'''
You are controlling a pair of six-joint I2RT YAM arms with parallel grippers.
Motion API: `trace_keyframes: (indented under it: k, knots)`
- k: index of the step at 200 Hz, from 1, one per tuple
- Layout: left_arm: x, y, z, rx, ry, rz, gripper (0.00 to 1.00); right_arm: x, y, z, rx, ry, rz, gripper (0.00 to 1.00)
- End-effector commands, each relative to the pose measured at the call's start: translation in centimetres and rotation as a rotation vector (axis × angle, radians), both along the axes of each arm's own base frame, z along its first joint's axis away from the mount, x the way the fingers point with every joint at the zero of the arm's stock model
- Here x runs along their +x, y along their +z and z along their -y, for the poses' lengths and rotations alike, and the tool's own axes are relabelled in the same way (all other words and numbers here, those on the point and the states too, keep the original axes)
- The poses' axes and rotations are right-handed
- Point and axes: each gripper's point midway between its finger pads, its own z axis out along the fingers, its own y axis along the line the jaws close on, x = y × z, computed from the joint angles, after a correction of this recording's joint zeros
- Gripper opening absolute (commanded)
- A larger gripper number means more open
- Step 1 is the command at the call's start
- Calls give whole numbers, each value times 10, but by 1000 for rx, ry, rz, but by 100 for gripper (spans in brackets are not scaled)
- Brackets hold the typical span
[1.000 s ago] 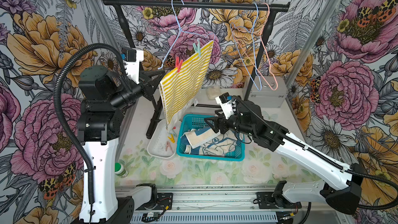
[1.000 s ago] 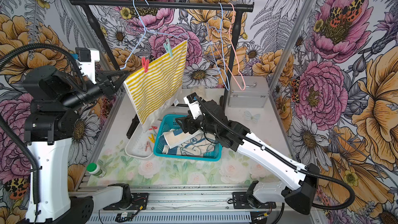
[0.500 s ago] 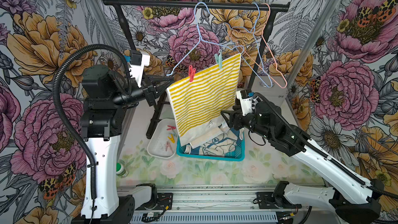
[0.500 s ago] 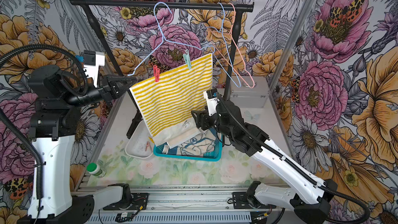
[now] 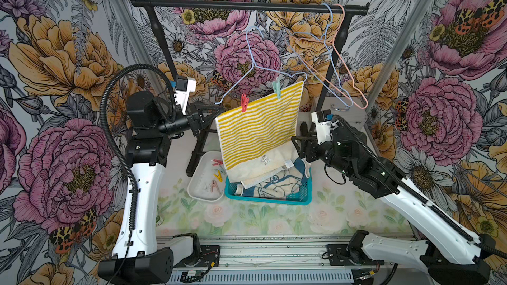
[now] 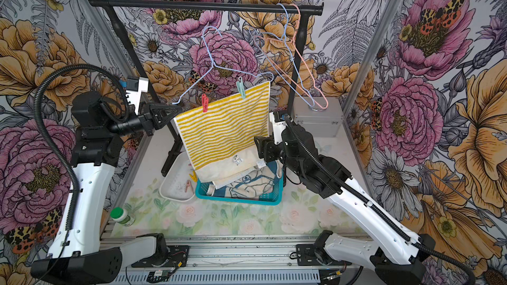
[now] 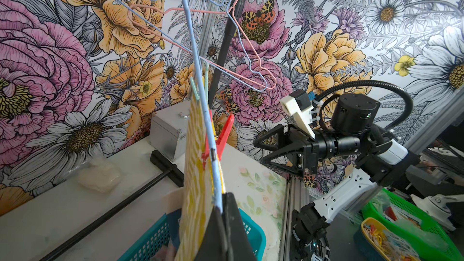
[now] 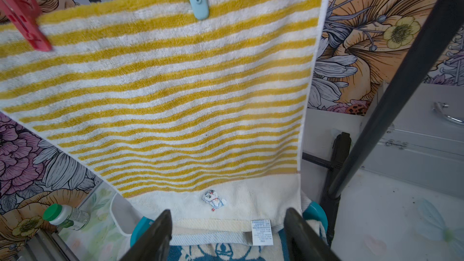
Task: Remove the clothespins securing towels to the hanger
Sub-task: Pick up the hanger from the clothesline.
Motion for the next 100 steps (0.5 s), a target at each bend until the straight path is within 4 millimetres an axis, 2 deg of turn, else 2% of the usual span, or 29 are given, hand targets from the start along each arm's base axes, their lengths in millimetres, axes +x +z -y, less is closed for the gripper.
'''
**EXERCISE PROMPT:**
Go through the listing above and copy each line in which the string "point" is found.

**ANSWER:**
- End-effector commands, each relative to the pose measured at the call's start: translation in centimetres and rotation as a rotation vector (axis × angle, radians), both along the axes of each arm's own base frame, z along its first joint's axis away from the mount, x the way the fingers point with every joint at the zero of the arm's stock model
- Here x runs along their +x, y along their +z and z along their -y, for the poses' lengths and rotations alike, and the tool's own axes are relabelled in the same way (all other words and numbers here, those on the point and the states too, keep the original axes)
- Point and axes: each gripper's point midway between its finger pads, its own z axis out along the fingers, its own y axis along the line the jaws close on, x = y × z, computed from the joint angles, after a correction of this recording's joint zeros

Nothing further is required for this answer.